Friday, June 6, 2008

Stuff I've Learned:Why the Sex and the City Movie Made Me Love NYC Again


Last night, Miss Fashion and I saw the Sex and the City movie at the Loews Village 7. It was 5:30 on a Thursday, but the theater was packed, which shows me that no matter what the stodgy old bald critics say, we girls love what we love. And our verdict? We loved it!! Seriously, you'll laugh, you'll cry, you'll think deep thoughts, you'll think superficial thoughts...

As we walked out of the theater, I kept gushing about how surprisingly good it was, how it was now officially one of my most favorite chick flicks--rivaling my love for Bridget Jones' Diary. It was like I'd just had a moment of grace or something. Maybe I had. I'd been in the doldrums for a couple days, but by the time I left the theater, I swear my face muscles were sore, as they say, from all the smiling I did throughout the film.

Why? I don't want to give anything away, and I think it helped that I had low expectations going in, but to begin with, how can you not love the candy-colored, perfectly lit parade of fashion, friendship and fine-ass men that is Sex and the City?

In what other city do women take their fashion so seriously? Yes, you can say it's superficial and materialistic, but the way I look at it, it's wearable art, and when you're confronted by beauty, even if you yourself can't afford it, you have to gives props.

You can't help but imagine yourself living that life.

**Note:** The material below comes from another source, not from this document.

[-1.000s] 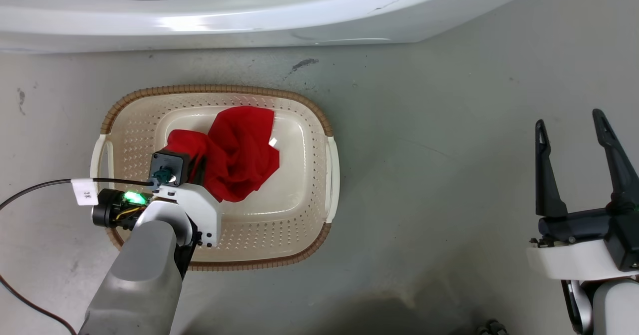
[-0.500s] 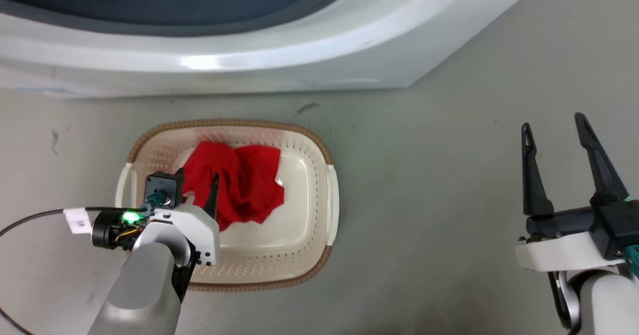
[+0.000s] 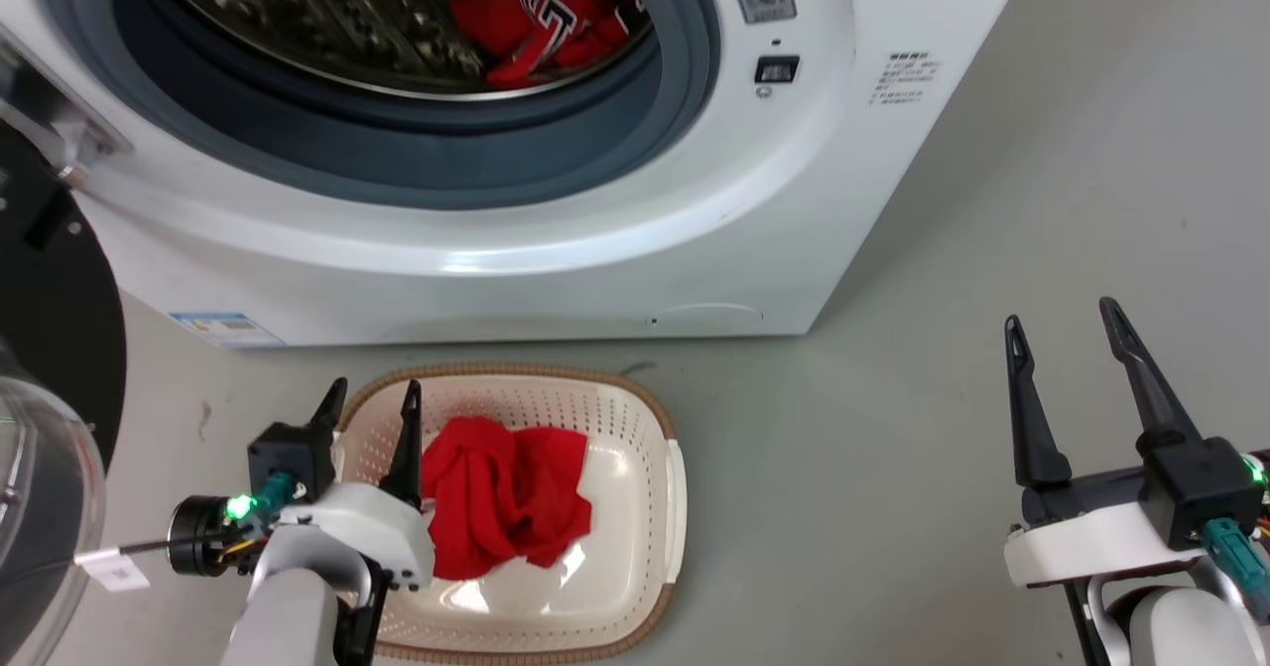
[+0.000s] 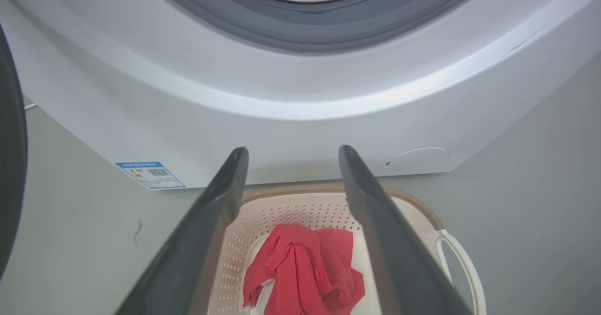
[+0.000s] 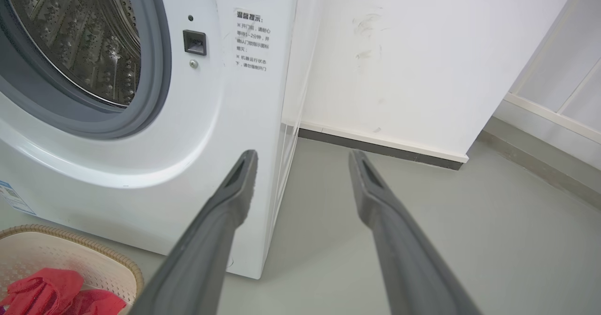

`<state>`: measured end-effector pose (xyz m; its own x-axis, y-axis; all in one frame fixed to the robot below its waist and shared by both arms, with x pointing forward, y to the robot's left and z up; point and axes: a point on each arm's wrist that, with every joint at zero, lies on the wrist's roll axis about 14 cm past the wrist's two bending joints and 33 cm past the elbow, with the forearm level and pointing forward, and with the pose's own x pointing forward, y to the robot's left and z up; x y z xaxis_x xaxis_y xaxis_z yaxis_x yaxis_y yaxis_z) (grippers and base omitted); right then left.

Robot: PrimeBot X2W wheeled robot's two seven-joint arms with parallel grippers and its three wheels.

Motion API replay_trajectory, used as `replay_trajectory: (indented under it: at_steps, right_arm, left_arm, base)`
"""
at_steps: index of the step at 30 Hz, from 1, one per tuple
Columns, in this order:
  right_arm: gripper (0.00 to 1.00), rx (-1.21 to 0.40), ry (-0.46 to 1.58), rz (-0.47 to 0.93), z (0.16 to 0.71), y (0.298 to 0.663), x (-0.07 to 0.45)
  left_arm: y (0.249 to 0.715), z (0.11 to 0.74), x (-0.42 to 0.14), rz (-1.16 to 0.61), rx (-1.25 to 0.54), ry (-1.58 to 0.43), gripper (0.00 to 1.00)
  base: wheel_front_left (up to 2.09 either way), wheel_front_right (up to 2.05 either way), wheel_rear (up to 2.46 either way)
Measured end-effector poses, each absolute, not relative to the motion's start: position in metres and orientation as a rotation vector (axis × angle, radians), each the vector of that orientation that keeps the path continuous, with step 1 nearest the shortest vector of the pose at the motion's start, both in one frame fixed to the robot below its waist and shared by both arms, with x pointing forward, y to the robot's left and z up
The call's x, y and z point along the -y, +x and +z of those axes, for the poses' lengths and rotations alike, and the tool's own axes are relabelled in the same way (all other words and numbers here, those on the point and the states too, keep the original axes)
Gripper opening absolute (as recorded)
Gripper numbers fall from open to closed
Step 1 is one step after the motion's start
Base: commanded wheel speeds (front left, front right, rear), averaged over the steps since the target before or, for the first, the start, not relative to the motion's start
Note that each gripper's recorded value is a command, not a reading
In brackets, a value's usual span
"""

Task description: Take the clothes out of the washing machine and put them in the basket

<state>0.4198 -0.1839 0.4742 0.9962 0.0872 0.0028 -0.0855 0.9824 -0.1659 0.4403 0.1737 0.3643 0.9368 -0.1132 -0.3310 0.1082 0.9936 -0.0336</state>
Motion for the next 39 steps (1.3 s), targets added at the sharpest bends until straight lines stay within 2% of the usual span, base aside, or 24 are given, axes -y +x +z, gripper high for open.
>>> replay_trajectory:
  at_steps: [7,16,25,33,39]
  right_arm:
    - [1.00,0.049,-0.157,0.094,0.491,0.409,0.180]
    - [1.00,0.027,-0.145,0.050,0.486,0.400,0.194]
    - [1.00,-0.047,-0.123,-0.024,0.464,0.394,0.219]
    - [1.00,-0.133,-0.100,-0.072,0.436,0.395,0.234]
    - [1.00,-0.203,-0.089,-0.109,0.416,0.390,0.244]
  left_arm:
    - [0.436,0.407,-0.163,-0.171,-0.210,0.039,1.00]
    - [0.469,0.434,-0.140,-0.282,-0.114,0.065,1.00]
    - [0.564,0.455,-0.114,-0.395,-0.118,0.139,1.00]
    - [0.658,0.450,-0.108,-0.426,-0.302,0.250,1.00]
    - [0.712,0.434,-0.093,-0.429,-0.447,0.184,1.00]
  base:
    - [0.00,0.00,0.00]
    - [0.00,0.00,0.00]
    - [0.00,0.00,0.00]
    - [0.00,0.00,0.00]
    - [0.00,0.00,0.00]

I also appreciate how real they kept things - the girls are married, have kids, are older now, and the movie explores the challenges women face at this phase in their lives. It's like we've grown up--all of us girls. Then again, Sex and the City has always aired the issues, problems, feelings we girls don't like to talk about, except with our best friends. This is a movie that will make you glad for your best girlfriends. I wished mine were all here in NYC with me.

And of course, there's Big, out modern-day prince charming. You know what I'm talking about. (Oh, and the massive eye-candy that is Samantha's next door neighbor in LA--oh my...)

Most importantly, the movie reminded me of how optimistic and excited I was before moving to the City all those years ago. When I was in LA, I used to watch the series and imagine finding love, success, friendship...great fashion in the City. I imagined my life would be exciting, stimulating, that I would grow my wings and really take flight here.

Carrie says in the movie, 20-something girls move to New York to find the two L's: Love and Labels (fashion, that is)--which is a clever line, but somehow struck a chord with me. I did find my love in NYC, so at least I got that right. And I guess I found my labels too, to a degree, because when I was watching the movie last night, I could identify so many more "insider NY" things than before--like the fashions, the restaurants, the characters, the looking for a perfect condo. This time, it felt like a movie about my city, not just a city I wanted to be part of. And I'd never felt that way before.

Samantha actually lives in LA for most of the film, and I was thinking about how much I do still love LA--the house she lives in on the beach is what my dream home would look like. But the character arc that she goes through reminded me that in NY, even though the city has kicked my ass many times, I'm probably a stronger, more dynamic person and in some ways, more my true self than I would be anywhere else. It's a straightforward city, like a true New Yorker. It tells you what you have to do in order to achieve your dreams. Those who can't ante up can leave, I guess, but then you'll never know who you could have been.

For the time being, I'm still basking in the glow of the movie and dreaming of the day when I can have Carrie's 5th Avenue closet...fully stocked, of course.